» Exercise instructions: Using the records below, write out again exactly the lines that begin at the line containing "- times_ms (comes" and end at the line containing "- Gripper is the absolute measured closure", and no other lines.

= = = = = = =

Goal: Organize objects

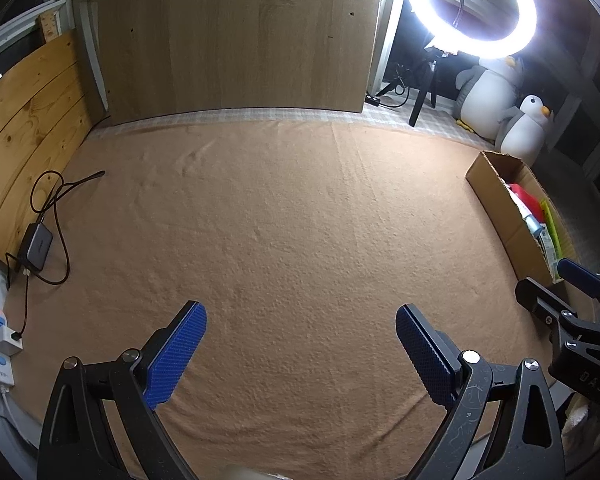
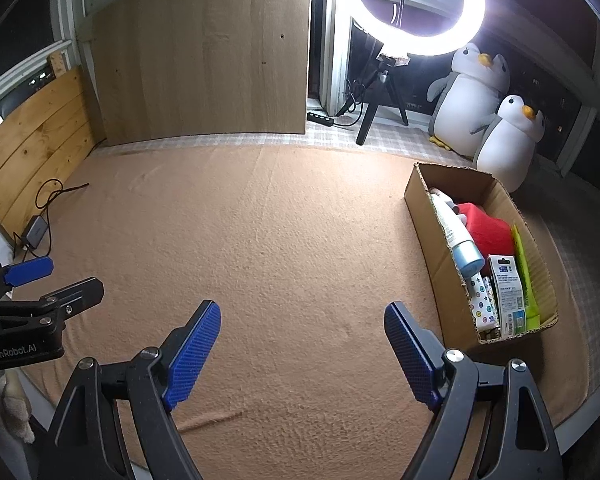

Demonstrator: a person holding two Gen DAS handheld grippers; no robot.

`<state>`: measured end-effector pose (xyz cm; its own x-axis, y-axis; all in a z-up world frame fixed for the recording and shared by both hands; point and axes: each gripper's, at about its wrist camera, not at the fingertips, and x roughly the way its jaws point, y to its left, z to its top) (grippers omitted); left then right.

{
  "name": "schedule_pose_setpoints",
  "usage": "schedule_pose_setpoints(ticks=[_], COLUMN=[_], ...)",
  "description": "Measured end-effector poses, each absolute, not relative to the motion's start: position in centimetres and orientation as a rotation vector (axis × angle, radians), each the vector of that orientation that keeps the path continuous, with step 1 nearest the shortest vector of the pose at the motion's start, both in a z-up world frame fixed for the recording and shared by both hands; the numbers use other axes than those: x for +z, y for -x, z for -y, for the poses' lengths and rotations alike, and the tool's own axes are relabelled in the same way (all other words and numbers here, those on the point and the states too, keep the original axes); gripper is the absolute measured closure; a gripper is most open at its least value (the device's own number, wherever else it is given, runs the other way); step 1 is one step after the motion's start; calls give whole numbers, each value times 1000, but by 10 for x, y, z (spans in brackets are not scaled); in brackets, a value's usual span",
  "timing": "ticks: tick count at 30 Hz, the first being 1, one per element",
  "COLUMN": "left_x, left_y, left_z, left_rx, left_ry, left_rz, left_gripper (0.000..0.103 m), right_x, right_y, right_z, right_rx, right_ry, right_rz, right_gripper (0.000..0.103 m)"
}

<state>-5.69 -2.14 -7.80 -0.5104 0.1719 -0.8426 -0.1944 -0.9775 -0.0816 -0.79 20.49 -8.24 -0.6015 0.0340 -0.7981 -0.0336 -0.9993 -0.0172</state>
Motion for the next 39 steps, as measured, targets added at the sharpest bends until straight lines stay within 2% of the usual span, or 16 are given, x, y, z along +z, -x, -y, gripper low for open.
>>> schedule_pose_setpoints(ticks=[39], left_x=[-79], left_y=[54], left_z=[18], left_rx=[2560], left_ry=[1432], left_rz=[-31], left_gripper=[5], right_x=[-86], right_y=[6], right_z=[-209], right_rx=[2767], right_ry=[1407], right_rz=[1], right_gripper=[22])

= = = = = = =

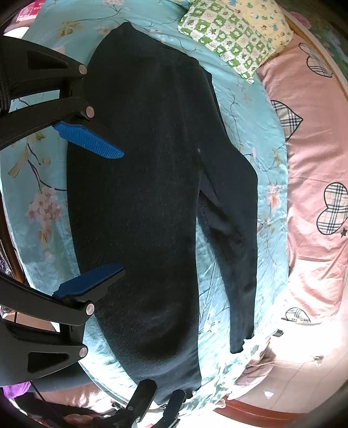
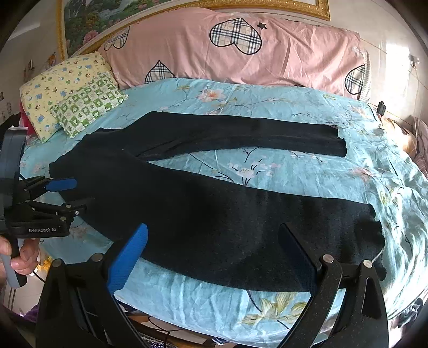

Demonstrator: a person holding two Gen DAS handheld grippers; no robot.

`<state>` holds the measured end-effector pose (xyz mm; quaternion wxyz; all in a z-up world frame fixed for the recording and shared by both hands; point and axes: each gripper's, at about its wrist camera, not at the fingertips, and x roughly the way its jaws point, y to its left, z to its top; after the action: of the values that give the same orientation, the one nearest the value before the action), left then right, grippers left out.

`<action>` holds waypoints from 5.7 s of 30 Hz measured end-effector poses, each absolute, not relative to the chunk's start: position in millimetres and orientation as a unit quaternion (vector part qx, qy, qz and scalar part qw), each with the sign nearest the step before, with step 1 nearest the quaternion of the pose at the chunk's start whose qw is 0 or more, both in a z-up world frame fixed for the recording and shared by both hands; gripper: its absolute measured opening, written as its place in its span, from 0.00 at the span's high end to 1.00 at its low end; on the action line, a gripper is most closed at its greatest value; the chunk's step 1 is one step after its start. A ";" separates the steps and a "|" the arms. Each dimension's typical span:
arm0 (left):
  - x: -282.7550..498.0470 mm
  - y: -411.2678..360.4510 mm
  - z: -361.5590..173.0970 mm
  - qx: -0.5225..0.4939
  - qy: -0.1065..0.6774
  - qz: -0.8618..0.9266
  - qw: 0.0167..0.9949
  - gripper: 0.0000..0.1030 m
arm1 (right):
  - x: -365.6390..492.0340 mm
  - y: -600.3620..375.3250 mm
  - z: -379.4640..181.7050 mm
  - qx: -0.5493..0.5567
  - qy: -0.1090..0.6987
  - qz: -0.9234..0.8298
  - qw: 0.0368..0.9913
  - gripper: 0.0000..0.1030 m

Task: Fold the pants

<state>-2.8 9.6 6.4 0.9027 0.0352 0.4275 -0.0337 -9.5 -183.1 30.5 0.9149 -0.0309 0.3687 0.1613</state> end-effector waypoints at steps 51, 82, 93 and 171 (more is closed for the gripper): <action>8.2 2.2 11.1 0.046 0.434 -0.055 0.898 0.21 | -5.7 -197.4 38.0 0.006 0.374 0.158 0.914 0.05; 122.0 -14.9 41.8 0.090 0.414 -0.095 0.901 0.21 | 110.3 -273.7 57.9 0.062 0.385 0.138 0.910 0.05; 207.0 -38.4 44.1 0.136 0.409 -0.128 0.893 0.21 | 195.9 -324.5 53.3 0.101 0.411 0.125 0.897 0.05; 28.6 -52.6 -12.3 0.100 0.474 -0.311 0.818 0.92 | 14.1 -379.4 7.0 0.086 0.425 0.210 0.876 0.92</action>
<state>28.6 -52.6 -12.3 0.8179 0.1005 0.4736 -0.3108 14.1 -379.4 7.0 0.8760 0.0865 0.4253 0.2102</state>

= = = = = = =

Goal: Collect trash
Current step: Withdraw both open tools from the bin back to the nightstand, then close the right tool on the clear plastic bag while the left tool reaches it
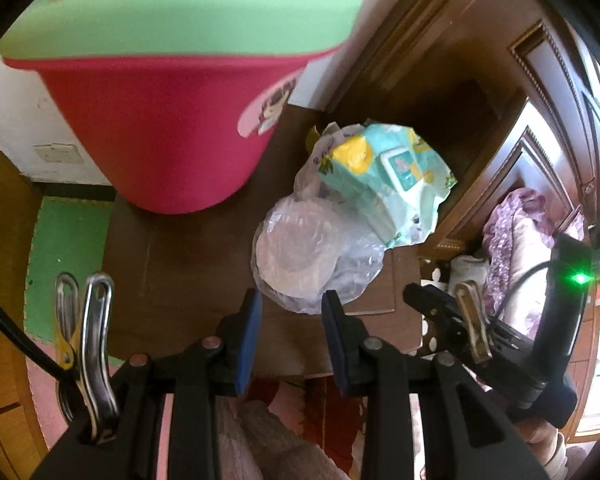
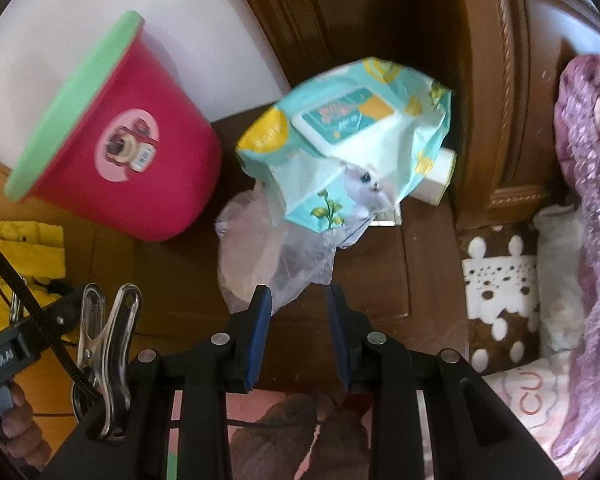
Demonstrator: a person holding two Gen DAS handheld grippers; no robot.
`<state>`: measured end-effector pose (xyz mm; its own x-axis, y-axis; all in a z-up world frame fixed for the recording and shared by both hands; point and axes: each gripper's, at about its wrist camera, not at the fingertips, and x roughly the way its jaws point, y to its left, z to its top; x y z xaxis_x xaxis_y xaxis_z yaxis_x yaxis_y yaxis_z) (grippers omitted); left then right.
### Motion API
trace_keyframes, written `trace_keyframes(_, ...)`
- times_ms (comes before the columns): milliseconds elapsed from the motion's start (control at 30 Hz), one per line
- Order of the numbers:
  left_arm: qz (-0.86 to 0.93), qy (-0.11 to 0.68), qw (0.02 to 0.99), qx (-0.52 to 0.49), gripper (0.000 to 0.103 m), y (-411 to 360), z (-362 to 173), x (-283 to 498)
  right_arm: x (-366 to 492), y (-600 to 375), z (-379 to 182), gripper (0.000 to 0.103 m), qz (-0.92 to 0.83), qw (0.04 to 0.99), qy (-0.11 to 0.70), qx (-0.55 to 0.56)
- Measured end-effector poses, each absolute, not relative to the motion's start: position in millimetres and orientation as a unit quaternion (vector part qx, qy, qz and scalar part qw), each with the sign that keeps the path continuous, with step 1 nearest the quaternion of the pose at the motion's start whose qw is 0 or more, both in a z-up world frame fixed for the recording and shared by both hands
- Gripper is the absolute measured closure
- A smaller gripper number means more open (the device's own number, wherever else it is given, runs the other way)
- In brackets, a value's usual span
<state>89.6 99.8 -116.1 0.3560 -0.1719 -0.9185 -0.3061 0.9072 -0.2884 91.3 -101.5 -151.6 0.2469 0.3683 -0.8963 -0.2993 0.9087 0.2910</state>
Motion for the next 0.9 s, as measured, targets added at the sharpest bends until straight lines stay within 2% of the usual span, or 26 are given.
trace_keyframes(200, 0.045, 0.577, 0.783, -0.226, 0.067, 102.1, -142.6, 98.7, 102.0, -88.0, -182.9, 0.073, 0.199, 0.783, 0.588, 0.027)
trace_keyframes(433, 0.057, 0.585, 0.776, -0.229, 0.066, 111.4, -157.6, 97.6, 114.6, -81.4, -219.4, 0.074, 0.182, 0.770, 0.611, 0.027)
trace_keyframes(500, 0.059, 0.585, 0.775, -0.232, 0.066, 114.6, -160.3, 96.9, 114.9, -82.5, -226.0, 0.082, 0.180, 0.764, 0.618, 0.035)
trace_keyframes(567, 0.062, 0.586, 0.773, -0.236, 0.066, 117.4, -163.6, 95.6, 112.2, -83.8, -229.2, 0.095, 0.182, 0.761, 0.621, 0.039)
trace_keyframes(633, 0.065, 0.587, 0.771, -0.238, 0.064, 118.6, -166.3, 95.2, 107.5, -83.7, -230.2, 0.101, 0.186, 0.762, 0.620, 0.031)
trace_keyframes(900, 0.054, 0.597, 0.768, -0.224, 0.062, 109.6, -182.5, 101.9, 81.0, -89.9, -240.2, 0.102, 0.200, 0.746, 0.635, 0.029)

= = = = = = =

» Your response:
- times_ms (comes before the columns): milliseconds elapsed from the motion's start (control at 30 Hz), one per line
- Order of the numbers:
  left_arm: qz (-0.86 to 0.93), qy (-0.11 to 0.68), qw (0.02 to 0.99), qx (-0.52 to 0.49), gripper (0.000 to 0.103 m), y (-411 to 360), z (-362 to 173), x (-283 to 498)
  right_arm: x (-366 to 492), y (-600 to 375), z (-379 to 182), gripper (0.000 to 0.103 m), qz (-0.92 to 0.83), qw (0.04 to 0.99), qy (-0.11 to 0.70), qx (-0.55 to 0.56)
- Measured end-effector poses, each absolute, not relative to the motion's start: position in millimetres and orientation as a unit quaternion (vector part qx, qy, qz and scalar part qw), each with the sign that keeps the path continuous, with step 1 nearest the quaternion of the pose at the motion's start whose qw is 0 or more, both in a z-up world frame fixed for the recording and shared by both hands
- Gripper is the absolute measured closure

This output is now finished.